_WHAT YOU NEED TO DO_. Where the records below show the word "things" in a line, please copy that line.

_SUPPLIED DATA_.
────────────────────────────────────────
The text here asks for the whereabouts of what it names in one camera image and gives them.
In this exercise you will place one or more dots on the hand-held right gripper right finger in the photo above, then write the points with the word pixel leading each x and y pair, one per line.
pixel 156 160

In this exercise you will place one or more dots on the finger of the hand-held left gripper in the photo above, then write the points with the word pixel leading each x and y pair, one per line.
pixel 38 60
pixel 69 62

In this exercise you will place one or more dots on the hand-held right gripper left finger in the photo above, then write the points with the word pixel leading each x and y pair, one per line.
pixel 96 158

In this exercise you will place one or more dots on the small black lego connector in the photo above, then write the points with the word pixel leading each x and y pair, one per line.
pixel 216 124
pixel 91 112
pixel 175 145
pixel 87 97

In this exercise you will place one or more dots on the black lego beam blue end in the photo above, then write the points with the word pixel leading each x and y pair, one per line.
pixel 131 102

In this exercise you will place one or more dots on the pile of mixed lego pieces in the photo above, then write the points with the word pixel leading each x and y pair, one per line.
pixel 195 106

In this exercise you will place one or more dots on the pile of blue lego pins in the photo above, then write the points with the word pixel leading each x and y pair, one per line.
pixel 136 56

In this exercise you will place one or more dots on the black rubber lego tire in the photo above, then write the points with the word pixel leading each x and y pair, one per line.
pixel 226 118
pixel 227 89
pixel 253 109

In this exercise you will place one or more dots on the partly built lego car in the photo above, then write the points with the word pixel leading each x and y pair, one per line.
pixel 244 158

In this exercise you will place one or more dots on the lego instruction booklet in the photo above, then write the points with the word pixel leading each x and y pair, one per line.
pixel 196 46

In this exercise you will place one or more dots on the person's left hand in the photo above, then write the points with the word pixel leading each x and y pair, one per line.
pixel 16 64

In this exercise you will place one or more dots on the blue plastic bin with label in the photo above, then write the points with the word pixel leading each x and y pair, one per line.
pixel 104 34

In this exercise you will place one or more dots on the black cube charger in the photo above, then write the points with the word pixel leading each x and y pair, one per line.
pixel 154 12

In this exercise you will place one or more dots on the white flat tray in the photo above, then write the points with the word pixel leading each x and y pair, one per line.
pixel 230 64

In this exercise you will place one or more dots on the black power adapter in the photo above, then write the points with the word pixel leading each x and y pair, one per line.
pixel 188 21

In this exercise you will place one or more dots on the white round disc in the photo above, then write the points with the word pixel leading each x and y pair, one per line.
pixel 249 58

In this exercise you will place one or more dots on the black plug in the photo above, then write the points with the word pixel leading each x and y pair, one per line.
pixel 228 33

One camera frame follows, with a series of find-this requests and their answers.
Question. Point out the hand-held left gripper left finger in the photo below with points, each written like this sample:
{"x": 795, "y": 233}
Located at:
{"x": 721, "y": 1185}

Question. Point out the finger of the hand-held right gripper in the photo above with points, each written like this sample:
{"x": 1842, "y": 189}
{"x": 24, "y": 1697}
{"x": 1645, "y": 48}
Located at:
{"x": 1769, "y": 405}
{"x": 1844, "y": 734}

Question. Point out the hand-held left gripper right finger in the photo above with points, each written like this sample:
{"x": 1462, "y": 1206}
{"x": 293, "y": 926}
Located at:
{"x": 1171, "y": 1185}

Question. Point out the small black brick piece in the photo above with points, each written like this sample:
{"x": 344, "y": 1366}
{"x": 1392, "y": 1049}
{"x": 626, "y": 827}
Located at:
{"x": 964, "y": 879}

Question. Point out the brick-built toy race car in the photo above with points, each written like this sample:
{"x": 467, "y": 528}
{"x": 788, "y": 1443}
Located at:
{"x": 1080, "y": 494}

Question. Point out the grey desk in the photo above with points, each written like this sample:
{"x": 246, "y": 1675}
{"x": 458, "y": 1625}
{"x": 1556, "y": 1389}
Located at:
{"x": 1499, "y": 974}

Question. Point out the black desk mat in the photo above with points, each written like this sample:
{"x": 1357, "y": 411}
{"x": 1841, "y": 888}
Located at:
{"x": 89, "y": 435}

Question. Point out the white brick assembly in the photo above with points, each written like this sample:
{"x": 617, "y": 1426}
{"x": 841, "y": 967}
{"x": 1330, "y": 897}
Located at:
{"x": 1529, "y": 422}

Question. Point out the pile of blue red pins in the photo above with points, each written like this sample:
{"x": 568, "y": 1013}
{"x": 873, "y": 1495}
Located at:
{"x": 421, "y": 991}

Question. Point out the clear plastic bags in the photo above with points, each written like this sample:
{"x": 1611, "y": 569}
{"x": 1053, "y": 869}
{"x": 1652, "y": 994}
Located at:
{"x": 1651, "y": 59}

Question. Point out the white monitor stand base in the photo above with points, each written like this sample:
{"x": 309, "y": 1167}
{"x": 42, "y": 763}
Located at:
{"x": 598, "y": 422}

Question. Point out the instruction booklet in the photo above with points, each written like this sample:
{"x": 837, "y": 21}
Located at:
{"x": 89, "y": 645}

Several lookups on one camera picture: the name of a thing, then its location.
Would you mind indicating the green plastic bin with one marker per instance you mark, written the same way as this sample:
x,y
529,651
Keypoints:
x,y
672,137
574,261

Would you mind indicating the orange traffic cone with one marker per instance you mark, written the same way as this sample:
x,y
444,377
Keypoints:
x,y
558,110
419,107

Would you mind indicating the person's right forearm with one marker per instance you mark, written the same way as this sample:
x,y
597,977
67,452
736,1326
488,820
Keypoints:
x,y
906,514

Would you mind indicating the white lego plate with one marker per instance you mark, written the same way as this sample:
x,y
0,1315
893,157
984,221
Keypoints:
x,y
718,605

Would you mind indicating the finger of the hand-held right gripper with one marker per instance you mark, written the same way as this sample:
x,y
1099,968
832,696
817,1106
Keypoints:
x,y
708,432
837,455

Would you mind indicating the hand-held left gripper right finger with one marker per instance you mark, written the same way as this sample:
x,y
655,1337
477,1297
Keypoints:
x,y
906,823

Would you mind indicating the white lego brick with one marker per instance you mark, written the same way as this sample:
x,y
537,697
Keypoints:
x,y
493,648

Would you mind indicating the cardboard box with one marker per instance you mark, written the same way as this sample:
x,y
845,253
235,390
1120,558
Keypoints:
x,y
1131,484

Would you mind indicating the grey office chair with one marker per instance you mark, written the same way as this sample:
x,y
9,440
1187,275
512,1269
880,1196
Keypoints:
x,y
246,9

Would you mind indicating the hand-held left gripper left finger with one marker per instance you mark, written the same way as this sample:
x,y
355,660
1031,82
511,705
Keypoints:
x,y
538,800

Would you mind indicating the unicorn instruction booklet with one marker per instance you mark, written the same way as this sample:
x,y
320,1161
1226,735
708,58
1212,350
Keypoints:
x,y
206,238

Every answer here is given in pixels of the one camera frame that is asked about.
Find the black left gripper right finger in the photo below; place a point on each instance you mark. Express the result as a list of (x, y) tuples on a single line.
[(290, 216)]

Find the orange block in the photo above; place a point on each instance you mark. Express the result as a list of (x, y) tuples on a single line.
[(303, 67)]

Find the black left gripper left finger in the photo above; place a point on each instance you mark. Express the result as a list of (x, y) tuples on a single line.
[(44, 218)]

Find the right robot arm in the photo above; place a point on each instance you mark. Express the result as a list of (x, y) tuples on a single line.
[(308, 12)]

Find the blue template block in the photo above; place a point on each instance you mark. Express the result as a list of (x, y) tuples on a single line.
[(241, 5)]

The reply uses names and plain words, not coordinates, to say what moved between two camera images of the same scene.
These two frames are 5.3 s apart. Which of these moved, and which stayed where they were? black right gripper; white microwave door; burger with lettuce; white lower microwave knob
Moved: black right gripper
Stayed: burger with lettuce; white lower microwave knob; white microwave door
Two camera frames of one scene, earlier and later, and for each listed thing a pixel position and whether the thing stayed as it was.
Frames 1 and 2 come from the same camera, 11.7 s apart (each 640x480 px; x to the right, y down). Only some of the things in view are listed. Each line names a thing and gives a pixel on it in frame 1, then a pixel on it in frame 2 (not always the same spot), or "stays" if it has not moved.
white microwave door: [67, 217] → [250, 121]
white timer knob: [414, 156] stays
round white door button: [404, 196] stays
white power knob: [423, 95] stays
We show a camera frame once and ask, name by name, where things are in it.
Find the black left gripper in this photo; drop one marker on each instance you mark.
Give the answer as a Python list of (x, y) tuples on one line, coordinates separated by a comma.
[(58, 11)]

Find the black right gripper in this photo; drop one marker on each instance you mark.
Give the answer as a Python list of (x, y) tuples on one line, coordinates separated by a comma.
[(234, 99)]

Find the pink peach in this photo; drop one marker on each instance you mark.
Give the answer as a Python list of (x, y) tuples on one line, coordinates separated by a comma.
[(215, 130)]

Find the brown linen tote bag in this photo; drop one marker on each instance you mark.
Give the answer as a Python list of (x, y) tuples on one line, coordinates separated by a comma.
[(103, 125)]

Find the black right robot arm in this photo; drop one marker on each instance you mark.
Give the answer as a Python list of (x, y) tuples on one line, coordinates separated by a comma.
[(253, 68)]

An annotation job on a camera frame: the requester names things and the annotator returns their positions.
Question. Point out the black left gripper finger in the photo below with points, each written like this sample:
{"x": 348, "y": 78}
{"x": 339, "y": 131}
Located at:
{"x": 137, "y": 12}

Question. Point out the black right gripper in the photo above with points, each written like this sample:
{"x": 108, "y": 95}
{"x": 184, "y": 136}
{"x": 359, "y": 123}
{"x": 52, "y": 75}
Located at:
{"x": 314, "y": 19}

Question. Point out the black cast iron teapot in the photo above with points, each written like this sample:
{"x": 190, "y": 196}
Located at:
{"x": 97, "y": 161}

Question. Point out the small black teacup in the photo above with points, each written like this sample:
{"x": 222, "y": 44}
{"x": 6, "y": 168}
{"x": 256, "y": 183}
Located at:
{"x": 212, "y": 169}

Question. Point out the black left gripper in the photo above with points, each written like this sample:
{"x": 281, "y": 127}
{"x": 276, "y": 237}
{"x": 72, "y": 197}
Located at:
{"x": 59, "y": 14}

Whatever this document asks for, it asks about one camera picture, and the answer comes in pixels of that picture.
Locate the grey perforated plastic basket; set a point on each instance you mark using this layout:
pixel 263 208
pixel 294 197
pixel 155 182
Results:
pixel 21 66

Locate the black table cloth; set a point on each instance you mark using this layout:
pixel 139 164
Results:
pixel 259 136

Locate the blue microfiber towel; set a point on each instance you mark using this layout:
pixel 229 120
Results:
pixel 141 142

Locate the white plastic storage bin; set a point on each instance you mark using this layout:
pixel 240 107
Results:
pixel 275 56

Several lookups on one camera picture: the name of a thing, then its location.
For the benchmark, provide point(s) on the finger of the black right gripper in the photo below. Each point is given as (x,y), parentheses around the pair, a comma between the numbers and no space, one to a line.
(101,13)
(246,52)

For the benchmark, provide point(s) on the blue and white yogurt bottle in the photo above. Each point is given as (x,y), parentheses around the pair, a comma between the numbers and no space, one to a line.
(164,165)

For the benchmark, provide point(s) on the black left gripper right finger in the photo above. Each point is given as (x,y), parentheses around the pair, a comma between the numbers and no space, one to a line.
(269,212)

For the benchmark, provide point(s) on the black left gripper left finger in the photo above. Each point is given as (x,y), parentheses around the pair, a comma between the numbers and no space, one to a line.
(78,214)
────────────────────────────────────────
_PROBLEM SOLUTION_.
Frames 1 and 2 come from the same camera, 11.7 s apart (each 640x480 px; x to the right, y down). Only some of the things in view are listed. Each line names a thing and gives a pixel on it in frame 1, then a pixel on it in frame 2 (not always the same spot), or "stays" if it has not moved.
We show a camera frame once and ask, name by name, where things are in it.
An annotation job on a camera frame: the requester names things and the annotator returns their positions.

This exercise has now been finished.